According to the long-term trend chart of the US dollar against the renminbi, we calculate that there will be turbulence in the renminbi in February 2013. As a result, the central bank considered itself omnipotent. In 2013, the five ministries of the central bank, the Banking Regulatory Commission, the Insurance Regulatory Commission, the Securities Regulatory Commission and the State Administration of foreign exchange made the prevention of financial risks the top priority of the year. Although no significant risk was caused, the currency market turmoil at the end of June could still be achieved in 2013.
From 2010 to February 2014, the appreciation of the renminbi was about 12%, an average of about 4% per year.

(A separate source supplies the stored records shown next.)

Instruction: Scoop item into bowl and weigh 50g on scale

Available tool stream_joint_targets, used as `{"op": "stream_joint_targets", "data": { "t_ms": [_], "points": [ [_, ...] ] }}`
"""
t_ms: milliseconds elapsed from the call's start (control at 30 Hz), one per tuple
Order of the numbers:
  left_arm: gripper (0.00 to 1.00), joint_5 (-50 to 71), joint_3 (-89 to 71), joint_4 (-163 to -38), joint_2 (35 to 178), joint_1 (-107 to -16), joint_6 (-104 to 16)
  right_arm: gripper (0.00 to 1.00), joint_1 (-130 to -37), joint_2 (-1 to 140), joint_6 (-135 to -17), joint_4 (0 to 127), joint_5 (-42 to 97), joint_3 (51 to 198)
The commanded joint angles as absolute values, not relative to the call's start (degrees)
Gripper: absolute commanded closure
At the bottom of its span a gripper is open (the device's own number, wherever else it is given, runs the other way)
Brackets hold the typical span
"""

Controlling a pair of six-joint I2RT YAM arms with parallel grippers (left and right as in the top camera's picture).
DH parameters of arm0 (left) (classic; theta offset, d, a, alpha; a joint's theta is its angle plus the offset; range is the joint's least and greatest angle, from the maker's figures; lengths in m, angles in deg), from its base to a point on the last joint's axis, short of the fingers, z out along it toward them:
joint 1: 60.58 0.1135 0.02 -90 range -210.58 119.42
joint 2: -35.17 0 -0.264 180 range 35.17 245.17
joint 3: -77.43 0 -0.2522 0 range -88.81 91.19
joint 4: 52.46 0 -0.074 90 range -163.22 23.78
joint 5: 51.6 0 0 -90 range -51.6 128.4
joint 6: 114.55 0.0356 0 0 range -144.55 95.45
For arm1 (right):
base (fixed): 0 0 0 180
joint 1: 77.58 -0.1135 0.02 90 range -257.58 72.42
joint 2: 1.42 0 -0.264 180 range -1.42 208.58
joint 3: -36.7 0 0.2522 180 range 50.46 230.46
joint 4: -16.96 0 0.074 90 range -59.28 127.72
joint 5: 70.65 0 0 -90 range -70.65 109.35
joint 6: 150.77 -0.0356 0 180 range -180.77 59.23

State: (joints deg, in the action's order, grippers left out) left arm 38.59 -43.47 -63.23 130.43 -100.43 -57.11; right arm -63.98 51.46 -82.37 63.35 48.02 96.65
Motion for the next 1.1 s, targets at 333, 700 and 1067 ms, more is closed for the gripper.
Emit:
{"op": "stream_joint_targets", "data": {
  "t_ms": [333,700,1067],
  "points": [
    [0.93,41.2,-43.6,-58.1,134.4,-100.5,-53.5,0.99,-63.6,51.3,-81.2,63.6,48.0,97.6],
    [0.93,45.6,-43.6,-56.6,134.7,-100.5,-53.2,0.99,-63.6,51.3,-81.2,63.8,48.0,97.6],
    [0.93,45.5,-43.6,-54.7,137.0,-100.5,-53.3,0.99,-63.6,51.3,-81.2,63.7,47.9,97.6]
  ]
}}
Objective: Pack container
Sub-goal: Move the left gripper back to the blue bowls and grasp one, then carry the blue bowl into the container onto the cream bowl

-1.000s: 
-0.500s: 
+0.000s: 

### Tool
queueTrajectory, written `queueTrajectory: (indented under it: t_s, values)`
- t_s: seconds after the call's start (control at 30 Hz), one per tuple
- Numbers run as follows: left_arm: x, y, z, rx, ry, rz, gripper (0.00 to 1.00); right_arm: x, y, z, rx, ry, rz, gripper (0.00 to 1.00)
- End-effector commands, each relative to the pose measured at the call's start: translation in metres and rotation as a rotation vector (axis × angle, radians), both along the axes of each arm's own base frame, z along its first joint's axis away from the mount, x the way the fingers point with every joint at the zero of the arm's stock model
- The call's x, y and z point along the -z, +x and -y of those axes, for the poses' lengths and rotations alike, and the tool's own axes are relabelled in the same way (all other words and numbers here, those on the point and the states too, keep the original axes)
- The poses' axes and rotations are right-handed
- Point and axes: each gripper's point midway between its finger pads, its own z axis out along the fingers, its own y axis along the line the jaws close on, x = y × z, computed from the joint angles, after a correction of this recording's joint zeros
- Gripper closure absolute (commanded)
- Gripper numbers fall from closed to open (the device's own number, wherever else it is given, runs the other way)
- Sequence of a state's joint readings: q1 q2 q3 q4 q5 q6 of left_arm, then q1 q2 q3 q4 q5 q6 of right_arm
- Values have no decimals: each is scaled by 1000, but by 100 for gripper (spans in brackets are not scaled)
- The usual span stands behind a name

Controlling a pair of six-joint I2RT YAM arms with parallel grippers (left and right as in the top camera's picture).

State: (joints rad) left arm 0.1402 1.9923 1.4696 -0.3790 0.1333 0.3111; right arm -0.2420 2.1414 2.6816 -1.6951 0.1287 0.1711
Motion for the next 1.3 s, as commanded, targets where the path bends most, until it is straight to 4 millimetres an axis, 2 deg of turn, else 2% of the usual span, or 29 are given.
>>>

It should be noted that China's export enterprises have only 35 points to make profits. The appreciation of the renminbi has lifted their profits, and has also impeded the growth of China's exports. So we can see that in 2010, China's export growth rate reached 48.5% in the first month, but it was -18.5% in the first two months of 2014. This is the biggest evidence that China's exports are affected.
The appreciation of the renminbi also affects the large inflow of international financial capital. They borrowed dollars and yen to enter the Chinese market, enjoying a 3.25% interest rate, plus an annual appreciation of about 4%, plus an annual investment of about 12% of the real estate market. Rough calculation, in the past few years, their annual yield is around 19%.